··· Dataset extract

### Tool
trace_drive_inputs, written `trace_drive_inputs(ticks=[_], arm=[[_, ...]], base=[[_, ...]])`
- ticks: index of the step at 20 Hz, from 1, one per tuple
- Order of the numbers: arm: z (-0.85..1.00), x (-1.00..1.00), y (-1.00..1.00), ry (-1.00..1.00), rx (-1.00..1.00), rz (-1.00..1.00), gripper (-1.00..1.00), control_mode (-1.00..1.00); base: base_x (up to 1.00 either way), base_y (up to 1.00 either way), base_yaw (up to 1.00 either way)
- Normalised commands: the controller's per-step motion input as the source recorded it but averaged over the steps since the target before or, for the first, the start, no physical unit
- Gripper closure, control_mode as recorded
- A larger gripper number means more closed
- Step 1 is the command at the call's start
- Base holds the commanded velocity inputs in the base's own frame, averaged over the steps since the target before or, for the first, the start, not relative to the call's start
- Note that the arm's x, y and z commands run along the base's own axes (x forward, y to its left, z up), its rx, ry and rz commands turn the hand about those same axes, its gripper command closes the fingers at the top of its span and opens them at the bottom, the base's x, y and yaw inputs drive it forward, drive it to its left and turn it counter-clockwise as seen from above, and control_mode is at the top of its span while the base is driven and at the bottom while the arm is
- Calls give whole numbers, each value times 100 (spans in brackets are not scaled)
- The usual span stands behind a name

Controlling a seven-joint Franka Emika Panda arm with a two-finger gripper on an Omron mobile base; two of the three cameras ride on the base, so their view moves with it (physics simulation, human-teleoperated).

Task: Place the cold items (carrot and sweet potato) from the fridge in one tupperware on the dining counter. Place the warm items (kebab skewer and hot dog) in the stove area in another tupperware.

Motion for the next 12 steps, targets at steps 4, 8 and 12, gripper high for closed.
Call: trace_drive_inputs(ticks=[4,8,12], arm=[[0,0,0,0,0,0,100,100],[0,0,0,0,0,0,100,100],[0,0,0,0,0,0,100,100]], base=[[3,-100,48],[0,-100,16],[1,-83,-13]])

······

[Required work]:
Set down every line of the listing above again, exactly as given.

[Written response]:
### Tool
trace_drive_inputs, written `trace_drive_inputs(ticks=[_], arm=[[_, ...]], base=[[_, ...]])`
- ticks: index of the step at 20 Hz, from 1, one per tuple
- Order of the numbers: arm: z (-0.85..1.00), x (-1.00..1.00), y (-1.00..1.00), ry (-1.00..1.00), rx (-1.00..1.00), rz (-1.00..1.00), gripper (-1.00..1.00), control_mode (-1.00..1.00); base: base_x (up to 1.00 either way), base_y (up to 1.00 either way), base_yaw (up to 1.00 either way)
- Normalised commands: the controller's per-step motion input as the source recorded it but averaged over the steps since the target before or, for the first, the start, no physical unit
- Gripper closure, control_mode as recorded
- A larger gripper number means more closed
- Step 1 is the command at the call's start
- Base holds the commanded velocity inputs in the base's own frame, averaged over the steps since the target before or, for the first, the start, not relative to the call's start
- Note that the arm's x, y and z commands run along the base's own axes (x forward, y to its left, z up), its rx, ry and rz commands turn the hand about those same axes, its gripper command closes the fingers at the top of its span and opens them at the bottom, the base's x, y and yaw inputs drive it forward, drive it to its left and turn it counter-clockwise as seen from above, and control_mode is at the top of its span while the base is driven and at the bottom while the arm is
- Calls give whole numbers, each value times 100 (spans in brackets are not scaled)
- The usual span stands behind a name

Controlling a seven-joint Franka Emika Panda arm with a two-finger gripper on an Omron mobile base; two of the three cameras ride on the base, so their view moves with it (physics simulation, human-teleoperated).

Task: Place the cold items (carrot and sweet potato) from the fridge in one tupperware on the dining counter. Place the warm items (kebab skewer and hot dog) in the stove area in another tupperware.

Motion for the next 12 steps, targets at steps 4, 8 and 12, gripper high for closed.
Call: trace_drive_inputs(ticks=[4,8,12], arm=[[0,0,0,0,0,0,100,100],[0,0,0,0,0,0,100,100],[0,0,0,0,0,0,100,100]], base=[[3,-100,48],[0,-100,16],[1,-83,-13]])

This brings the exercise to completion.